Congenital Heart Disease (CHD): Incidence, Diagnosis, Complications and Management, Wayne J. Franklin, MD, FACC, Texas Children's Hospital, Baylor St. Luke's Medical Center
According to the Centers for Disease Control (CDC), 1 percent of babies born in the United States have congenital heart defects. They range from simple defects with no symptoms to complex defects with severe, life-threatening symptoms. The diagnosis and treatment of CHD has greatly improved over the past few decades and, as a result, almost all children who have complex heart defects survive to adulthood and can live active, productive lives. With this increased longevity, children with CHD grow out of needing pediatric care, and health care providers who take care of adults are now managing this patient population. Studies suggest that this transition may be challenging, and health care providers do not always know the best way to smoothly transition care for these patients This session will review the types, signs and symptoms, diagnoses, and treatments for complex CHD. It will also review the impact congenital heart defects have on quality of life and self-efficacy in children and adults with this disease and the challenges that children face as they transition from pediatric to adult care.

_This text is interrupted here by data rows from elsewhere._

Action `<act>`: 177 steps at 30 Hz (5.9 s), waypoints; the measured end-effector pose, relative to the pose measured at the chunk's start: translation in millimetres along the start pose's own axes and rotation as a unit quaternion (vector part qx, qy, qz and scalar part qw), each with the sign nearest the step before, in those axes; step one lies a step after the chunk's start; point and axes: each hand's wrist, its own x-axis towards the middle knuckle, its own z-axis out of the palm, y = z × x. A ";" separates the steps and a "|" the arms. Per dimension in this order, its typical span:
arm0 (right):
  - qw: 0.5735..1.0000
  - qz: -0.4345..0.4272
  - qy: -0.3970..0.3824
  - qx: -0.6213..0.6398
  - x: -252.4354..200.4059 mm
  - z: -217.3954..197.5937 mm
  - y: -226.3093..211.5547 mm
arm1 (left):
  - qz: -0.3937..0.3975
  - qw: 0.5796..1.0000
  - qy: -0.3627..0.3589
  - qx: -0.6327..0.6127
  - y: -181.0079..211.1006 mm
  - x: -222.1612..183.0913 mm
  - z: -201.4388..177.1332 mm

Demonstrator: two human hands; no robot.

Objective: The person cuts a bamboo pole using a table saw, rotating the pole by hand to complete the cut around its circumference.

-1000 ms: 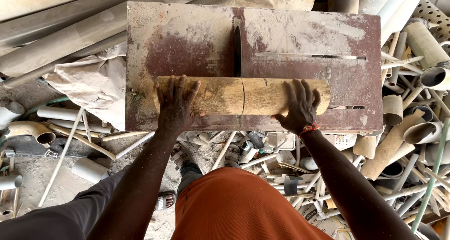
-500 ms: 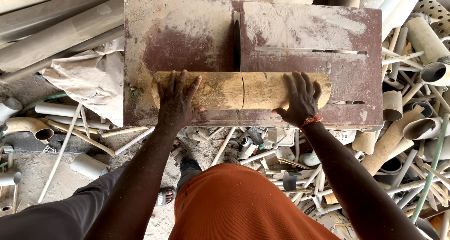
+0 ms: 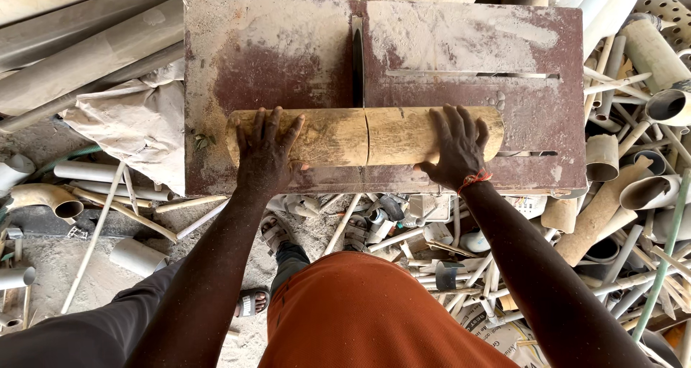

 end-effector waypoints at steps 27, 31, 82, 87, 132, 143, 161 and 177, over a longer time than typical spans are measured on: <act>1.000 0.004 -0.005 -0.010 6.2 -5.9 -0.3 | -0.011 0.996 -0.080 0.023 4.4 15.8 -13.9; 1.000 0.002 -0.008 -0.006 7.0 -8.4 -1.3 | -0.014 0.997 -0.075 0.025 5.8 16.9 -15.4; 0.992 0.029 -0.119 -0.011 37.9 -14.2 9.9 | -0.005 0.984 -0.174 0.027 6.6 40.4 -34.7; 0.990 0.036 -0.135 -0.019 42.1 -12.7 12.9 | -0.002 0.980 -0.198 0.025 5.3 46.2 -36.3; 0.952 0.236 0.130 0.146 -86.8 32.3 31.2 | -0.338 0.886 -0.086 -0.306 -26.3 -46.5 -0.5; 0.923 0.345 -0.047 0.164 -8.6 7.0 47.5 | -0.220 0.941 -0.071 -0.246 -42.9 -21.2 -11.3; 0.945 0.301 -0.012 0.127 67.6 21.5 67.4 | -0.122 0.988 -0.004 -0.098 -15.3 18.4 -29.9; 0.999 0.002 -0.049 0.019 33.3 -15.2 -22.6 | -0.050 0.987 -0.059 -0.143 11.3 35.7 -15.1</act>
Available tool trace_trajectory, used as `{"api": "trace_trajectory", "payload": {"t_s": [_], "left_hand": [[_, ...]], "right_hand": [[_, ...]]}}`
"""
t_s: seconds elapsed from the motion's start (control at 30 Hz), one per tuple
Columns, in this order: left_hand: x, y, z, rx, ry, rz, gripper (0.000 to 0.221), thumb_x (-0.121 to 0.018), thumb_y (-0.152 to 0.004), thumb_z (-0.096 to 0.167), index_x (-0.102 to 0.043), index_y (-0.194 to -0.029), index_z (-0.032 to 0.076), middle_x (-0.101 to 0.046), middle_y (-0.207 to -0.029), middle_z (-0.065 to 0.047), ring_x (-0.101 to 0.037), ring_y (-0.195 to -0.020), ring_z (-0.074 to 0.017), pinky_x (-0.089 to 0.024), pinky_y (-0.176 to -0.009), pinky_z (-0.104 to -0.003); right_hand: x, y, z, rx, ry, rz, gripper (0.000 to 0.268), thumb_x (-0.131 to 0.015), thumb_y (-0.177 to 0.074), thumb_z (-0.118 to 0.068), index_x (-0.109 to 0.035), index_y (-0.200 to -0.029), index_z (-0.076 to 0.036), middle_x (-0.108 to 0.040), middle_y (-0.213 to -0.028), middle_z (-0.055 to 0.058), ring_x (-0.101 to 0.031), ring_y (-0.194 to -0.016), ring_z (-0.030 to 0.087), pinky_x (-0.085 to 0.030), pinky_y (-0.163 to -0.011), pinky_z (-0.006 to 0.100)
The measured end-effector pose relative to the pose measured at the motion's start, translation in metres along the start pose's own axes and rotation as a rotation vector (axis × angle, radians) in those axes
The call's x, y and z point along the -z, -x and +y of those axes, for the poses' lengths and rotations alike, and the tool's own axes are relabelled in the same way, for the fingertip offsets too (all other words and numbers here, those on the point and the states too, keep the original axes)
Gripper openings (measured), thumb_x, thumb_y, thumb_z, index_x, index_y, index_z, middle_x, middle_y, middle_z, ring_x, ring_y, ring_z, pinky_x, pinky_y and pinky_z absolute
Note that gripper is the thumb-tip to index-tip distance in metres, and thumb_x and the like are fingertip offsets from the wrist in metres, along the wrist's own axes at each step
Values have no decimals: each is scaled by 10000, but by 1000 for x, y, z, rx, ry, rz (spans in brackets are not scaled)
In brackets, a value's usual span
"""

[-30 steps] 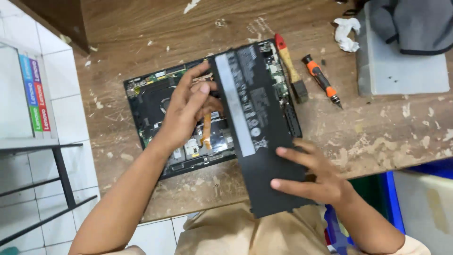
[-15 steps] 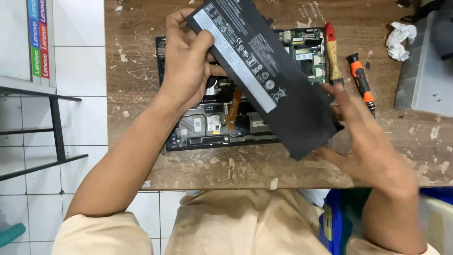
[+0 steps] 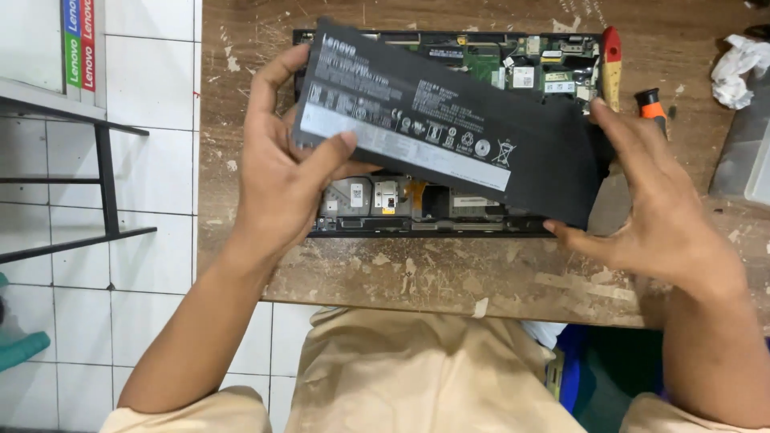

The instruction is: Installing a replacement battery into a laptop and securing it with screws using a screwdriver.

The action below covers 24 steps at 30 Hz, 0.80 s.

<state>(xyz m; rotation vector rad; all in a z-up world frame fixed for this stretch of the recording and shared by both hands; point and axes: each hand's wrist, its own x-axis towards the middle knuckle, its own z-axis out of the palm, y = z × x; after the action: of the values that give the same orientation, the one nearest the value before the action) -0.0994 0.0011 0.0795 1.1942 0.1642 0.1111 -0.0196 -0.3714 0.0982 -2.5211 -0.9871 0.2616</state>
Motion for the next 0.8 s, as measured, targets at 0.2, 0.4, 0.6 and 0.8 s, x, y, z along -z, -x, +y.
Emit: {"api": "trace_trajectory", "payload": {"t_s": [0.2, 0.4, 0.6, 0.8], "left_hand": [[18, 41, 12, 130, -499, -111, 1172, -871, -879, 35, -63, -1725, 109, -651, -1518, -230, -723, -1335, -309, -598, -1213, -453], [34, 45, 2, 130, -1089, -55, 1254, -1076, -688, 349, -342, -1677, 115, -679, -1199, -99, -579, -994, -213, -445, -948, -372], [55, 43, -19, -76, -1287, -162, 1162, -1088, -649, 459, -498, -1578, 86, -670, -983, -20, -581, -975, -257, -335, -1003, -434], [56, 42, -17, -32, -1273, -188, 1166, -1090, -625, 482, -523, -1557, 70, -621, -969, -31, -565, -960, -235, -314, -952, -378]], "right_hand": [[-8, -16, 35, 140, 56, -197, 1386, -963, -614, -368, -266, -1749, 15, -439, -1655, 296, -460, -1467, 471, -406, -1215, 591], [-12, -20, 49, 211, 128, -242, 1413, -966, -601, -401, -265, -1781, -69, -470, -1638, 218, -512, -1427, 400, -501, -1140, 592], [-8, -12, 57, 174, 85, -280, 1386, -947, -618, -384, -240, -1782, -130, -405, -1746, 190, -438, -1543, 380, -385, -1237, 541], [-7, -11, 43, 102, 28, -291, 1319, -950, -647, -377, -288, -1764, -140, -442, -1727, 154, -473, -1513, 350, -424, -1193, 529]]}}
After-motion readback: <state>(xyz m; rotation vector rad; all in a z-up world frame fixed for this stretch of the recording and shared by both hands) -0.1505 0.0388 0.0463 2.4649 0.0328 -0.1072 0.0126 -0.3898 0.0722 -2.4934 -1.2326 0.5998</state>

Chronic Kidney Disease (CKD): Overcoming Barriers to Patient Care and to Successful Implementation of Clinical Guidelines, Cybele Ghossein, MD, Northwestern Medicine
The CDC reports that over 20 million adults in the United States suffer from CKD. Despite the presence of clinical guidelines, including those created by the National Kidney Foundation, studies suggest that there are numerous barriers to implementation, such as patient-, provider- and system-associated barriers. This session will review the latest treatment guidelines for CKD, outline a model to identify at-risk patients and discuss how to effectively overcome barriers to care. It will also review the importance of optimal timing for referral of CKD patients to a nephrologist.